Di antara semua jurusan di dunia pendidikan, mahasiswa musik mungkin salah satu yang paling unik.
Mereka bukan sekadar belajar teori dan teknik, tapi hidup di antara ritme, kelelahan, dan mimpi yang tak pernah padam. Mereka dikenal sebagai kaum yang kurang tidur, namun anehnya, justru memiliki banyak ‘mimpi’.
Dunia di Balik Nada dan Kantuk
Setiap malam, kampus musik berubah menjadi ruang tanpa waktu.
Suara piano terdengar dari ruangan praktek, sementara di sudut kampus lain ada yang masih menyusun partitur dan biolanya untuk menyiapkan bahan mayor atau konser besok pagi. Jam menunjukkan pukul 2 dini hari, tapi semangat mereka belum juga padam.
Bagi mahasiswa musik, tidur sering kali menjadi kemewahan. Persiapan konser pembelajaran, ujian instrumen, dan konser kecil antar jurusan membuat waktu istirahat menjadi barang langka.
Namun di balik kantung mata yang menghitam, tersimpan keyakinan yang tak tergoyahkan, bahwa semua latihan itu akan membawa mereka lebih dekat dengan ‘mimpi’ yang mereka kejar.
Hidup di Antara Ideal dan Realita
Sebagian besar mahasiswa musik datang dari latar belakang sederhana. Mereka bukan anak konglomerat, bukan pula keturunan musisi besar. Mereka adalah anak-anak yang rela menukar kenyamanan demi kesempatan. Setiap alat musik, setiap jam latihan, bahkan setiap kesalahan nada adalah bagian dari proses panjang menuju panggung impian.
Tidak jarang, mereka harus berjuang di tengah keterbatasan. Alat musik pinjaman, ruang latihan sempit, hingga tidur di kampus karena tugas belum selesai, semua itu jadi bagian dari perjalanan.
Namun di situlah justru lahir mental baja, keuletan, dan karakter seniman sejati.
Mahasiswa musik tidak diajarkan sekadar bermain instrumen, tapi juga belajar bertahan hidup dengan semangat dan keyakinan.

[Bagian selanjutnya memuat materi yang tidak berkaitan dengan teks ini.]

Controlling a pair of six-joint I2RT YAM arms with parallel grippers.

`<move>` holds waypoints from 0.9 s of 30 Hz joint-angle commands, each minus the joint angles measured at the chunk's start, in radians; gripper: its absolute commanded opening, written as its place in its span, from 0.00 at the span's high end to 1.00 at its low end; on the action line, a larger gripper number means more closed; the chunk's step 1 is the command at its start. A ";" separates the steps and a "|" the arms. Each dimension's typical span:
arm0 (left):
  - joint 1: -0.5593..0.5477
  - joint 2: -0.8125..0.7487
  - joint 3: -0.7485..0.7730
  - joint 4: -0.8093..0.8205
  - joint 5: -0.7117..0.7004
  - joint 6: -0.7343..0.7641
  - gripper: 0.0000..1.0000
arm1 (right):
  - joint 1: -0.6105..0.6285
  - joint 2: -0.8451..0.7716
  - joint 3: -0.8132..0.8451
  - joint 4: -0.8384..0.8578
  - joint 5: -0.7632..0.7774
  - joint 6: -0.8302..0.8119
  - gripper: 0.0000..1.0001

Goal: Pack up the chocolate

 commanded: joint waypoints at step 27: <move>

Kurang Tidur, Tapi Banyak ‘Mimpi’
Paradoks terbesar dari mahasiswa musik adalah ini: semakin mereka kelelahan, semakin kuat pula ‘mimpi’ mereka tumbuh. Di saat orang lain terlelap, mereka justru sedang berlatih. Di saat dunia sunyi, mereka menulis lagu, menciptakan aransemen, atau menyiapkan proyek musik yang mungkin hanya akan didengar oleh segelintir orang, tapi bagi mereka, itu berarti segalanya.
‘Mimpi’ bagi mahasiswa musik bukan sekadar cita-cita untuk terkenal. ‘Mimpi’ adalah keyakinan bahwa karya bisa mengubah hidup, bahwa musik bisa menyentuh hati banyak orang. Mereka tahu jalan ini tidak mudah — tapi siapa bilang harmoni hanya lahir dari kenyamanan?
Tentang Makna ‘Mimpi’ yang Sesungguhnya
Waktu mengajarkan bahwa ‘mimpi’ bukan sesuatu yang hanya dimiliki mereka yang sedang tidur. ‘Mimpi’ justru milik mereka yang berani bangun dan bekerja keras untuk mewujudkannya. Begadang bukan hanya tentang melawan kantuk, tapi tentang melawan rasa malas, rasa takut, dan rasa tidak cukup.
Mahasiswa musik tahu betul: tidak ada lagu yang selesai tanpa latihan, tidak ada konser yang sempurna tanpa proses, dan tidak ada ‘mimpi’ yang terwujud tanpa perjuangan.
Mereka belajar bahwa lelah adalah bagian dari musik kehidupan.
Bahwa setiap nada yang mereka mainkan adalah bentuk nyata dari perjuangan mereka untuk tetap hidup di jalur yang mereka pilih sendiri.
Harmoni dari Kurangnya Tidur
Paradoks mahasiswa musik bukan sekadar lelucon kampus. Mereka adalah potret nyata perjuangan generasi yang hidup di antara kelelahan dan harapan. Mereka yang kurang tidur, tapi justru punya banyak ‘mimpi’. Mereka hidup dengan ritme yang tidak normal, tapi punya tujuan yang luar biasa normal: ingin didengar, ingin dimengerti, dan ingin karyanya dikenang.
Dan dari semua pelajaran yang bisa dipetik, satu hal yang paling membekas:
Untuk mewujudkan ‘mimpi’, justru jangan banyak tidur.
Bangun dari kasur dan 'bermimpilah'.